Entre 1661 et 1695, P. Bettendorff a mené une activité très variée dans le nord du Brésil : il a construit et rénové des églises, conçu des retables et marqué le style baroque de la région. Il a notamment dessiné le maître-autel baroque de la cathédrale de São Luís. Il s'intéressait également à la culture et à la religion des populations indigènes. Il fut le premier Européen à décrire la plante de guarana dans son journal missionnaire, encouragea la culture du cacao dans les champs des écoles jésuites et travailla comme ethnographe. Il rédigea un catéchisme bilingue dans la langue artificielle indigène nhengatú, que les jésuites avaient développée dans leurs collèges et écoles pour en faire la langue vernaculaire du Brésil.

Bettendorff s'est engagé bien au-delà de sa mission. Lors d'un séjour à Lisbonne entre 1684 et 1688, il représenta les intérêts des indigènes en tant que juriste mandaté par la Compagnie de Jésus auprès de la cour royale portugaise et contribua à l'adoption du « Regimento das Missões » (1686), un ensemble de règles légales qui garantit la protection de la population indigène du Brésil jusqu'au XIXe siècle. Il a ainsi sauvé la mission jésuite en Amazonie et son protectorat sur les villages indigènes qui, après deux expulsions en 25 ans, étaient sur le point d'être abandonnés en 1684.

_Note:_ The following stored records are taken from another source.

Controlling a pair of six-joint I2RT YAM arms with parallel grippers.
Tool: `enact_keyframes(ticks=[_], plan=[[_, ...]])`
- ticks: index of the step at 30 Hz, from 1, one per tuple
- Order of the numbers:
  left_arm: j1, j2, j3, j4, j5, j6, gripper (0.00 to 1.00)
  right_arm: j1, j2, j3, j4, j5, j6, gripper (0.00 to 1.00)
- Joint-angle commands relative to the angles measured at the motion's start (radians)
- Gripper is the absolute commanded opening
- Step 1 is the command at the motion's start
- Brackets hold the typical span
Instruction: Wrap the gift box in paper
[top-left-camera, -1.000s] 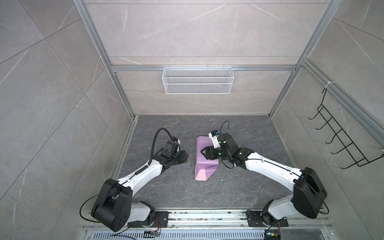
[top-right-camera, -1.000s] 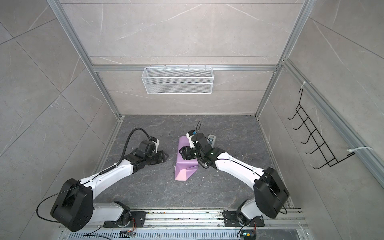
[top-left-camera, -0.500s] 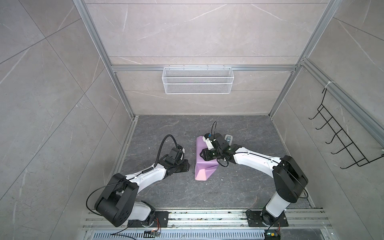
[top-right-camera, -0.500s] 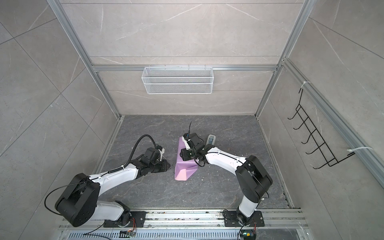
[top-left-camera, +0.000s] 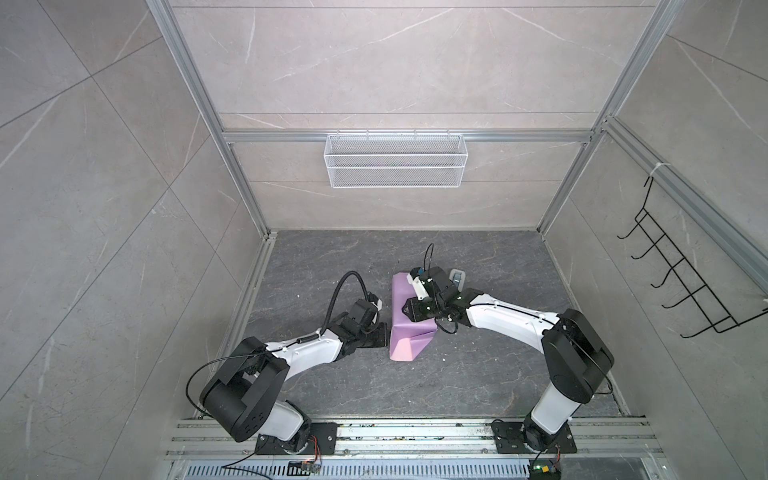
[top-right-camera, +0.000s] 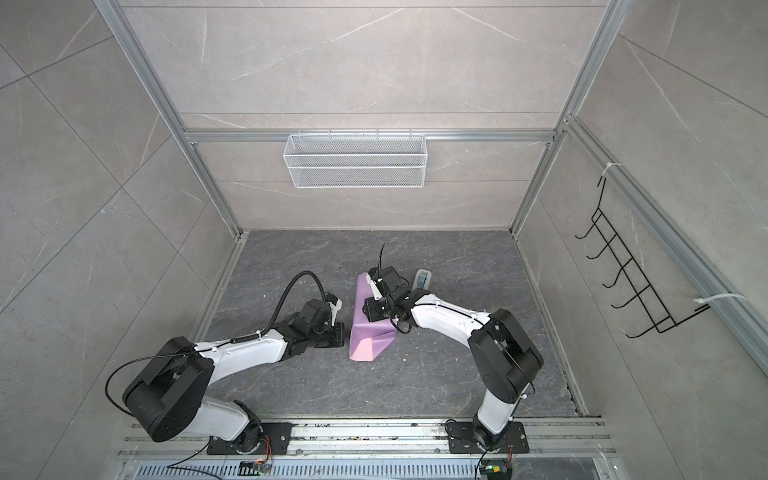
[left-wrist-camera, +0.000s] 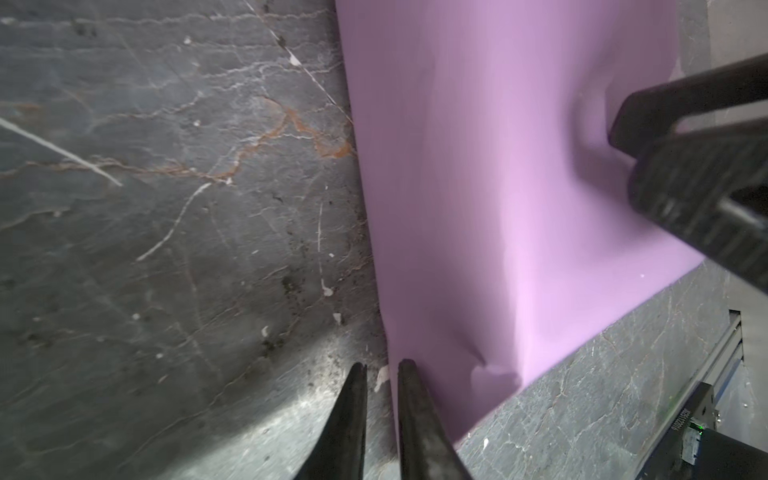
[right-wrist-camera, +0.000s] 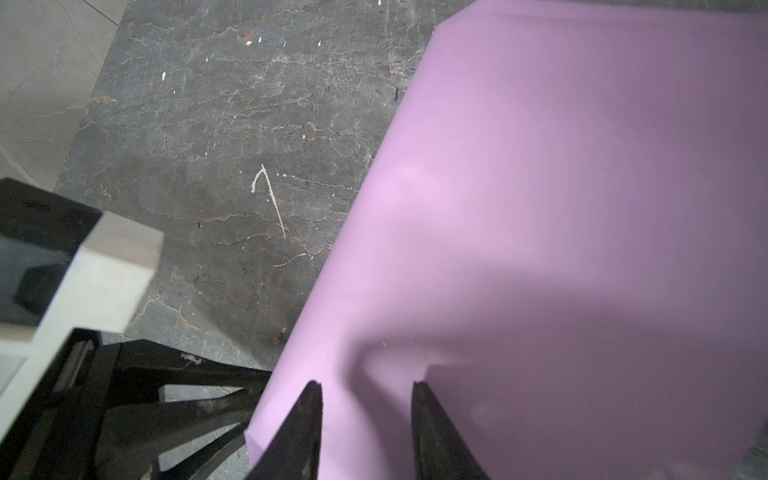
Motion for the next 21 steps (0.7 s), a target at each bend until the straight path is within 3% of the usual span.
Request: enact_keyframes(ticks=[1, 21], plan=[[-0.014, -0.002, 0.001, 0.039, 0.006, -0.024, 0.17, -0.003, 0.007, -0.032, -0.013, 0.011, -0.009, 0.38], [-0.076, 0.041, 0.03, 0.097, -0.015, -0.074, 0.16, -0.004, 0.001, -0.063, 0.011, 0.005, 0.009, 0.35]])
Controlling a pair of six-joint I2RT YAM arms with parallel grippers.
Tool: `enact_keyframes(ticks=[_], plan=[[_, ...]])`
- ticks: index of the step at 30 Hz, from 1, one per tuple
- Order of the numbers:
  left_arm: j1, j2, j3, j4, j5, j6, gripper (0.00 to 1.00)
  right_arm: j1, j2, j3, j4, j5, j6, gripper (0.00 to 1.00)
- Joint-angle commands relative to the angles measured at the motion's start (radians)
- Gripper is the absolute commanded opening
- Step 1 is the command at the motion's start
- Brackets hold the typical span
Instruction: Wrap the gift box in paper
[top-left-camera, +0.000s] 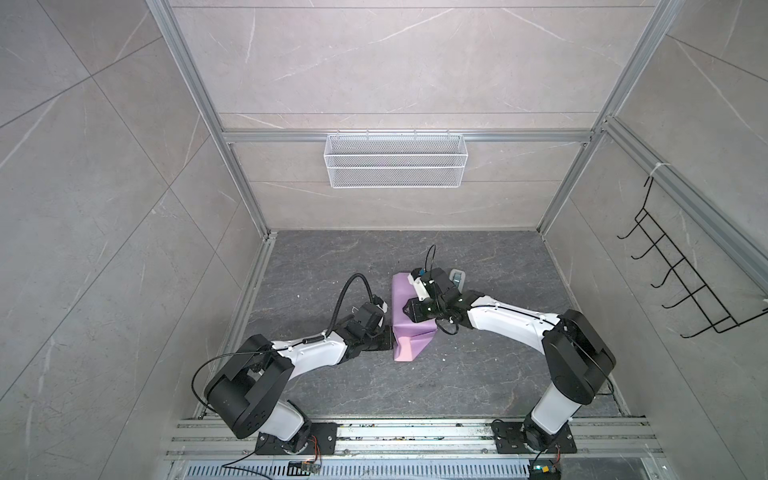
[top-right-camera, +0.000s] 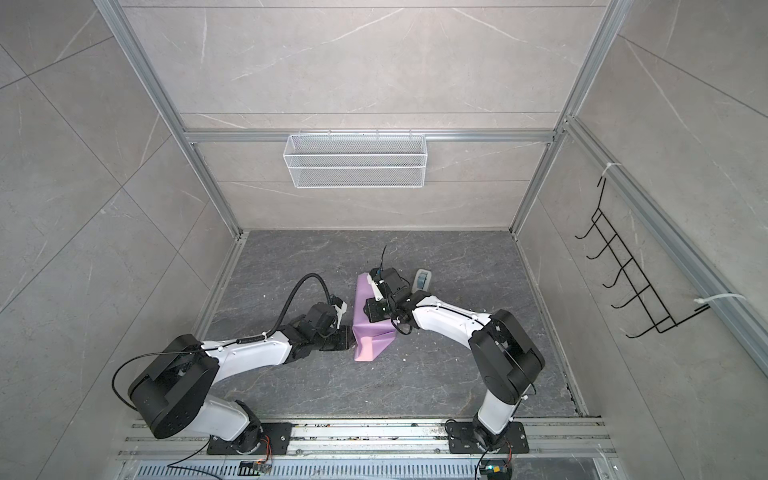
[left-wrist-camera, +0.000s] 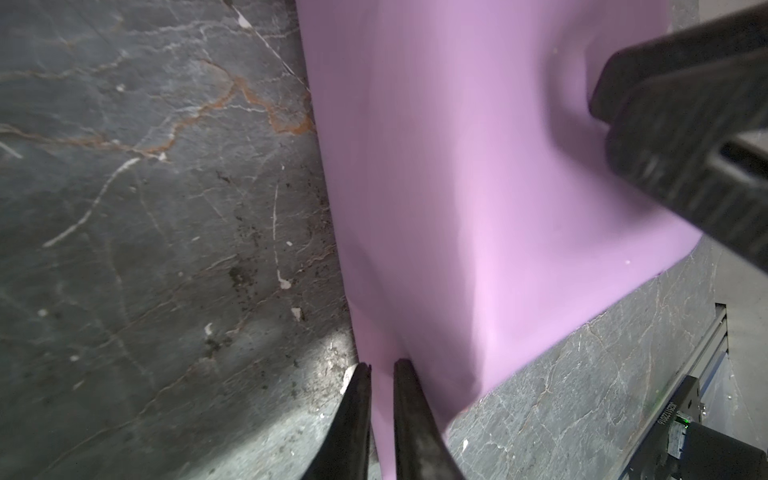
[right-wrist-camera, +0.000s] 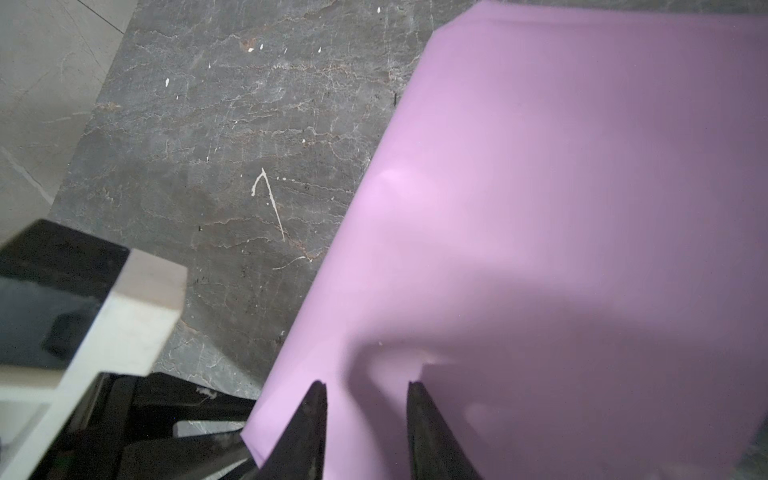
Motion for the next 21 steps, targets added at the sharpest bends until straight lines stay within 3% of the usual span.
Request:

Au cours des dernières années de sa vie, le père Bettendorff fut chroniqueur de l'ordre des jésuites. Il rédigea son œuvre principale, « Cronica da missão dos padres da Companhia de Jesus no Estado do Maranhão », qui fut rééditée pour la troisième fois par le Sénat brésilien en 2007. Elle constitue aujourd'hui une source primaire importante non seulement sur lui-même, mais aussi sur la mission amazonienne et l'histoire de l'Amazonie. Le père Bettendorff est décédé le 5 août 1698 à Belém, sur le fleuve Amazone, laissant derrière lui un héritage interdisciplinaire remarquable, qui est toutefois resté longtemps méconnu.

L'héritage du père Bettendorff

Le compositeur Wilson Dias da Fonseca (1912-2002), originaire de Santarém, que le pape Jean-Paul II avait invité à Rome à la fin des années 1970 pour le remercier d'une composition, « redécouvrit » dans les archives du Vatican l'importance du jésuite J.P. Bettendorff en tant que fondateur de la ville de Santarém. En 1981, Santarém a érigé un monument à son fondateur et a créé la « Medalha Padre João Felipe Bettendorf », qui est décernée chaque année, le jour de l'arrivée de Bettendorff, le 22 juin, à un habitant de la ville pour services rendus. Le premier lauréat fut Fonseca lui-même.

Lorsque le Grand-Duc Henri rendit visite au président brésilien Lula da Silva en novembre 2007, il lui rappela à Brasilia que c'était un jésuite luxembourgeois qui avait découvert le guarana, aujourd'hui plante nationale du Brésil. Le Grand-Duc tenait cette information de l'historien et missionnaire de Steyl Karl-Heinz Arenz SVD, originaire de l'Eifel, qui a rédigé entre 2005 et 2007 une thèse sur le père Bettendorff à la Sorbonne à Paris grâce à une bourse du gouvernement luxembourgeois (De l'Alzette à l'Amazone). Arenz enseigne aujourd'hui l'histoire à l'université de Belém do Pará et considère son travail scientifique comme faisant partie intégrante de la spiritualité des missionnaires de Steyl : respecter et comprendre les cultures. Il a lui-même travaillé pendant de nombreuses années parmi les populations modestes d'Amazonie et a pu constater de près le lien étroit qui unit les habitants à la nature et à leur histoire.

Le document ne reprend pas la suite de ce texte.